TASK:
Read through the listing, and wherever a line holds the word "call", return it.

DATASET SECTION:
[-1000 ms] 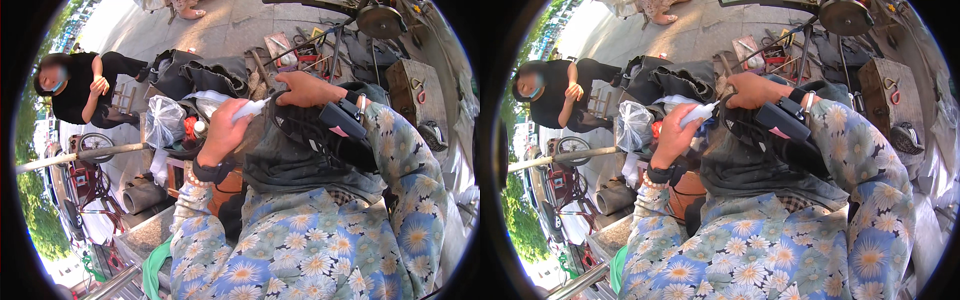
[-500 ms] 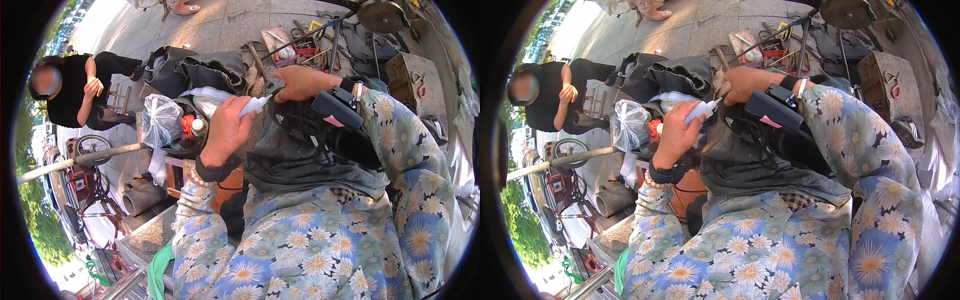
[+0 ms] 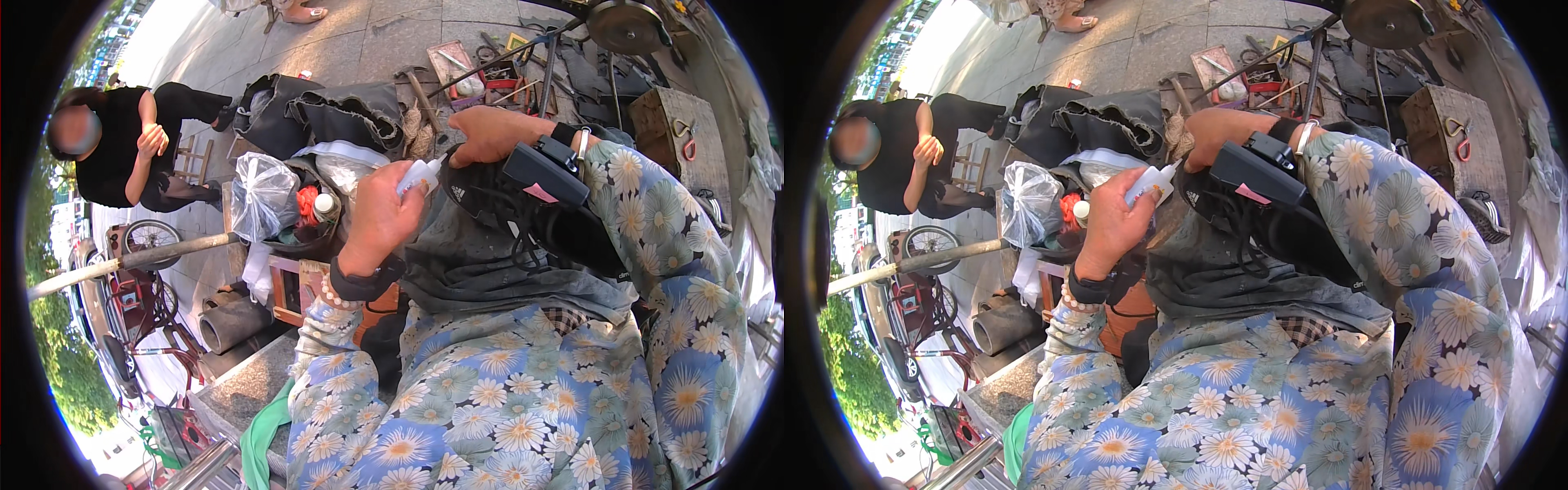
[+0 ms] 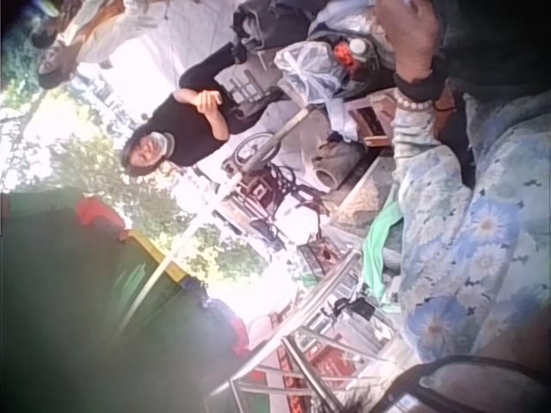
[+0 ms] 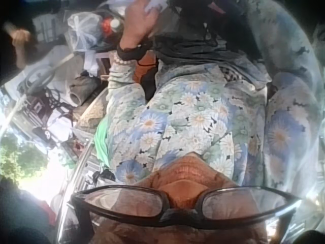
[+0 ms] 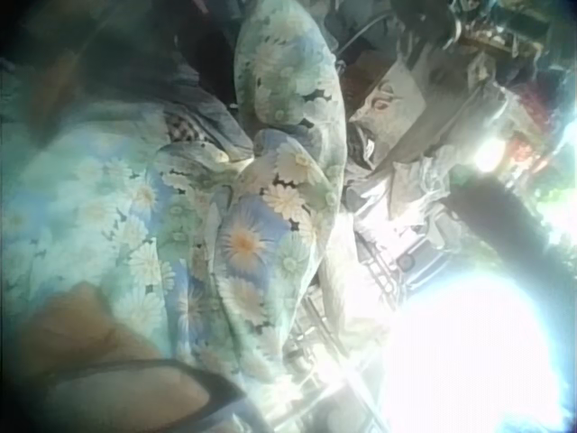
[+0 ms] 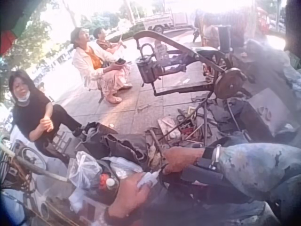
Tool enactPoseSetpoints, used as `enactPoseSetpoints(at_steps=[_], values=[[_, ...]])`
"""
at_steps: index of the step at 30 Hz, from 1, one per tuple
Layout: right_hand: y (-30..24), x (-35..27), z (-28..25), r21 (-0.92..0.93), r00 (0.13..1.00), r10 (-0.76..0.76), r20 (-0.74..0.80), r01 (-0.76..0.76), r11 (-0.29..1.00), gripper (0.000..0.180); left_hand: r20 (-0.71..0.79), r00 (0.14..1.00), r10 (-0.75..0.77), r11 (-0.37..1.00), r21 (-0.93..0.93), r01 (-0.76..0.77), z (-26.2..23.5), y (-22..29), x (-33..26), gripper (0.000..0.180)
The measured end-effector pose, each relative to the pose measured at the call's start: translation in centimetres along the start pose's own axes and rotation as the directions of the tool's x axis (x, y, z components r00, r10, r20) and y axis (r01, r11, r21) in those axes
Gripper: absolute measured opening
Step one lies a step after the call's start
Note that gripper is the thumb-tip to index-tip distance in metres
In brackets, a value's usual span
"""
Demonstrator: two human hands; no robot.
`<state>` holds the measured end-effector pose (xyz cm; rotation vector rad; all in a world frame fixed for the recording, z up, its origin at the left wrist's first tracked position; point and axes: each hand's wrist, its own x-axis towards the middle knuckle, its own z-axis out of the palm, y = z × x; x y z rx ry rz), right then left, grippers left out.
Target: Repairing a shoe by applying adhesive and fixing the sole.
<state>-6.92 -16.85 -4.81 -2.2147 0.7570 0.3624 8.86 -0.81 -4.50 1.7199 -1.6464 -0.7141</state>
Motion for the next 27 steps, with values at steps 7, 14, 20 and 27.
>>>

EXPECTED ANSWER:
The measured end-effector pose, each relative to the pose measured at the call's start: translation in centimetres along the start pose's own axes and rotation as the directions of the tool's x axis (x, y, z components r00, r10, r20) and y axis (r01, r11, r21) in those axes
Step one lies a step after the call's start

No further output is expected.